Prompt: Please reproduce the whole listing without altering anything.
◆ ◆ ◆ ◆ ◆
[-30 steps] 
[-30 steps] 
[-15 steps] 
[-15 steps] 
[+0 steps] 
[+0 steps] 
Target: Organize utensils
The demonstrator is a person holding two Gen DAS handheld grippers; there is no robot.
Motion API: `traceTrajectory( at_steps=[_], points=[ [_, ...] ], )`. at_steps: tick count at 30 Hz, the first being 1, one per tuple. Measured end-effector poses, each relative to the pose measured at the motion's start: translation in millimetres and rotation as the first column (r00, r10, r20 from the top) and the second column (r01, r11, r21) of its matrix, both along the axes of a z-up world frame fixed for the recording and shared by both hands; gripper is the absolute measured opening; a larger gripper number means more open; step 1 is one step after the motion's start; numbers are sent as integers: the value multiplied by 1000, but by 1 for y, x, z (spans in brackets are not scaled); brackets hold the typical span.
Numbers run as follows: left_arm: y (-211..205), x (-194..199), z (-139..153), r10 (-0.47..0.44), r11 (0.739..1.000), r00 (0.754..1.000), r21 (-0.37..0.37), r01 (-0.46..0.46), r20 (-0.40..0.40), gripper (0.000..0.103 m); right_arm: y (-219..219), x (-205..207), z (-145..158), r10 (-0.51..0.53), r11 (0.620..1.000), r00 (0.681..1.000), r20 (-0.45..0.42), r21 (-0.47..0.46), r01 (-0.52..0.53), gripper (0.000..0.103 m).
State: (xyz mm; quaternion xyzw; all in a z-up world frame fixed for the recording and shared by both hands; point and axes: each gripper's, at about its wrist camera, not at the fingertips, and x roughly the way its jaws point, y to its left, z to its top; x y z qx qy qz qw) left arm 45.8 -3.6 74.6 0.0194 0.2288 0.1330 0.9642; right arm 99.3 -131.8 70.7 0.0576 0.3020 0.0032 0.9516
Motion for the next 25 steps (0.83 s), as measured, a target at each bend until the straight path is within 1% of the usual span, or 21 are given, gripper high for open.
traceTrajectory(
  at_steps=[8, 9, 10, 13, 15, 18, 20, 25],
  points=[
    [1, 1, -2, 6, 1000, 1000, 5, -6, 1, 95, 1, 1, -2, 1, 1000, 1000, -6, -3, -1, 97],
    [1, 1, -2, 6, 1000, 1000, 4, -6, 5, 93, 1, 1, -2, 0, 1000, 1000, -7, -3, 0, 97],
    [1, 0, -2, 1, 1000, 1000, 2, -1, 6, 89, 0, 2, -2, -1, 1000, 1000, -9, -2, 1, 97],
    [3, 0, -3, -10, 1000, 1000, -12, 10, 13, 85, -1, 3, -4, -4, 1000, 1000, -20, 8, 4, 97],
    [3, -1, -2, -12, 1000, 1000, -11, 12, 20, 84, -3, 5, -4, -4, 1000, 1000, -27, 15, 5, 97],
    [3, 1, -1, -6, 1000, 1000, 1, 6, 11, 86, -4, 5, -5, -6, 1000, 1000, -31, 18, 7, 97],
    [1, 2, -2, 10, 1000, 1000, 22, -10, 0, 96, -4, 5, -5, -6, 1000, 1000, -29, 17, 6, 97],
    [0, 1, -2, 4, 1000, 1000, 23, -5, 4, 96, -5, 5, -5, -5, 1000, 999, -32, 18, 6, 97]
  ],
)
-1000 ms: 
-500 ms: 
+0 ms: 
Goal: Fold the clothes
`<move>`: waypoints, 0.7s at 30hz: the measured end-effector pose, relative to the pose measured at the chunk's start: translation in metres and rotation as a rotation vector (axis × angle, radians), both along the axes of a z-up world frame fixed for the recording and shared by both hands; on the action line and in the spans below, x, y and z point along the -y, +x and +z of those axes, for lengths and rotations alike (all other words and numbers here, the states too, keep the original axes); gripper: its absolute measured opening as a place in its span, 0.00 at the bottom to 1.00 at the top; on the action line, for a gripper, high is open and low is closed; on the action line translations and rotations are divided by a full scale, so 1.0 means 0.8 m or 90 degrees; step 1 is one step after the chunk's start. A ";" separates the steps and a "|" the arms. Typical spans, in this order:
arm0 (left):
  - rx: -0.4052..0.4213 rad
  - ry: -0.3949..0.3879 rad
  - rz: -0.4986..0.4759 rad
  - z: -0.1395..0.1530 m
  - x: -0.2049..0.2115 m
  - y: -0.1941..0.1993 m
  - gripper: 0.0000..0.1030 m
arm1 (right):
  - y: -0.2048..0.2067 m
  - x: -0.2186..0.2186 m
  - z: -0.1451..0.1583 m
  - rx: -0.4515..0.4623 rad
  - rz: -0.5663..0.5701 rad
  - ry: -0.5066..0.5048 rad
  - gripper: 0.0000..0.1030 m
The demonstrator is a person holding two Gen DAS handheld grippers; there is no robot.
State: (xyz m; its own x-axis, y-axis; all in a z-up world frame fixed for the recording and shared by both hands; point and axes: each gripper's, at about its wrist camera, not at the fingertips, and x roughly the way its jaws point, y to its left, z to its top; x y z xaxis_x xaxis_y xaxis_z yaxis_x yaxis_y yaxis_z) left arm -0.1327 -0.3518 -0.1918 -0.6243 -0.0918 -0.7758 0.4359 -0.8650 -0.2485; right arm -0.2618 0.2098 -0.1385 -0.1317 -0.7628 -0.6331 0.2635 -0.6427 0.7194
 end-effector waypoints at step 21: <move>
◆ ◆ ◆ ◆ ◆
Solution to this task:
[-30 steps] 
[-30 steps] 
[-15 steps] 
[-15 steps] 
[+0 steps] 
[+0 steps] 
Target: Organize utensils
The demonstrator is a person holding two Gen DAS handheld grippers; there is no robot.
Motion API: `traceTrajectory( at_steps=[_], points=[ [_, ...] ], )`. at_steps: tick count at 30 Hz, the first being 1, one per tuple. Measured end-effector poses, each relative to the pose measured at the motion's start: translation in millimetres and rotation as the first column (r00, r10, r20 from the top) and the second column (r01, r11, r21) of its matrix, both along the axes of a z-up world frame fixed for the recording and shared by both hands; gripper is the absolute measured opening; a larger gripper number means more open; step 1 is one step after the motion's start; numbers are sent as integers: the value multiplied by 1000, but by 1 for y, x, z (spans in brackets are not scaled); brackets hold the typical span.
Numbers run as follows: left_arm: y (-211..205), x (-194..199), z (-139..153), r10 (-0.47..0.44), r11 (0.739..1.000), r00 (0.754..1.000), r21 (-0.37..0.37), r01 (-0.46..0.46), r20 (-0.40..0.40), gripper (0.000..0.103 m); right_arm: y (-219..219), x (-205..207), z (-145..158), r10 (-0.51..0.53), r11 (0.620..1.000), r00 (0.681..1.000), r20 (-0.45..0.42), r21 (-0.47..0.46), r01 (-0.52..0.53), gripper (0.000..0.103 m).
State: (xyz mm; quaternion xyzw; all in a z-up world frame fixed for the recording and shared by both hands; point and axes: each gripper's, at about its wrist camera, not at the fingertips, and x roughly the way its jaws point, y to its left, z to its top; x y z qx qy qz qw) left arm 45.8 -3.6 74.6 0.0194 0.2288 0.1330 0.9642; right arm 99.3 -131.8 70.7 0.0576 0.3020 0.0032 0.9516
Motion for the next 25 steps (0.83 s), as measured, a target at each bend until the straight path is within 1% of the usual span, or 21 are given, gripper high for open.
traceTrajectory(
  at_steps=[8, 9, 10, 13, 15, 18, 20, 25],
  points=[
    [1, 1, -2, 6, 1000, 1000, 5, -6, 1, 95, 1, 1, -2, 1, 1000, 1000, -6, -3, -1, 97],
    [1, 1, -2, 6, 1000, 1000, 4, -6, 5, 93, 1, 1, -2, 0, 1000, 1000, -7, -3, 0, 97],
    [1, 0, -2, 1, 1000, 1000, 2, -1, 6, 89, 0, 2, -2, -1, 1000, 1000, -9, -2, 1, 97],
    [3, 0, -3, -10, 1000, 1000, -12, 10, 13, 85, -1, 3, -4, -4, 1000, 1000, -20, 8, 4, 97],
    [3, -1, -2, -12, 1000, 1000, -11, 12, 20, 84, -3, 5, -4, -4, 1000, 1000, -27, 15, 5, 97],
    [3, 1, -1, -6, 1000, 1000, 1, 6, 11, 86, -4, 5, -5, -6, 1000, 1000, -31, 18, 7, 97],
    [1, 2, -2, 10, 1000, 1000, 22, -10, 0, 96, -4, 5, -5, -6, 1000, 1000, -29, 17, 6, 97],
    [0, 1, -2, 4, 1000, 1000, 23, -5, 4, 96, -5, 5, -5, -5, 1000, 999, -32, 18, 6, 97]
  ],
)
-1000 ms: 
-500 ms: 
+0 ms: 
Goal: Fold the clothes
`<move>`: waypoints, 0.7s at 30hz: the measured end-effector pose, relative to the pose measured at the chunk's start: translation in metres and rotation as a rotation vector (axis × angle, radians), both along the axes of a z-up world frame fixed for the recording and shared by both hands; on the action line and in the spans below, x, y and z point along the -y, +x and +z of those axes, for lengths and rotations alike (all other words and numbers here, the states too, keep the original axes); gripper: its absolute measured opening as a place in its span, 0.00 at the bottom to 1.00 at the top; on the action line, for a gripper, high is open and low is closed; on the action line translations and rotations are divided by a full scale, so 1.0 means 0.8 m or 90 degrees; step 1 is one step after the chunk's start. A ";" separates the steps and a "|" the arms. Typical spans, in this order:
arm0 (left):
  - rx: -0.4052..0.4213 rad
  - ry: -0.3949..0.3879 rad
  - rz: -0.4986..0.4759 rad
  - z: -0.1395..0.1530 m
  - x: -0.2049..0.2115 m
  - y: -0.1941..0.1993 m
  - gripper: 0.0000..0.1030 m
arm1 (right):
  - y: -0.2048..0.2067 m
  - x: -0.2186..0.2186 m
  - z: -0.1451..0.1583 m
  - rx: -0.4515..0.4623 rad
  - rz: -0.5663..0.5701 rad
  - ry: -0.5066..0.5048 rad
  - gripper: 0.0000..0.1030 m
The demonstrator is a person holding two Gen DAS handheld grippers; there is no robot.
State: (xyz m; its own x-axis, y-axis; all in a z-up world frame fixed for the recording and shared by both hands; point and axes: each gripper's, at about its wrist camera, not at the fingertips, and x roughly the way its jaws point, y to its left, z to its top; x y z xaxis_x xaxis_y xaxis_z yaxis_x yaxis_y yaxis_z) left arm -0.1327 -0.3518 -0.1918 -0.6243 -0.0918 -0.7758 0.4359 -0.8650 -0.2485; right arm -0.2618 0.2098 -0.1385 -0.1317 -0.7628 -0.6331 0.2635 -0.6427 0.7194
 end-effector waypoints at step 21: <move>

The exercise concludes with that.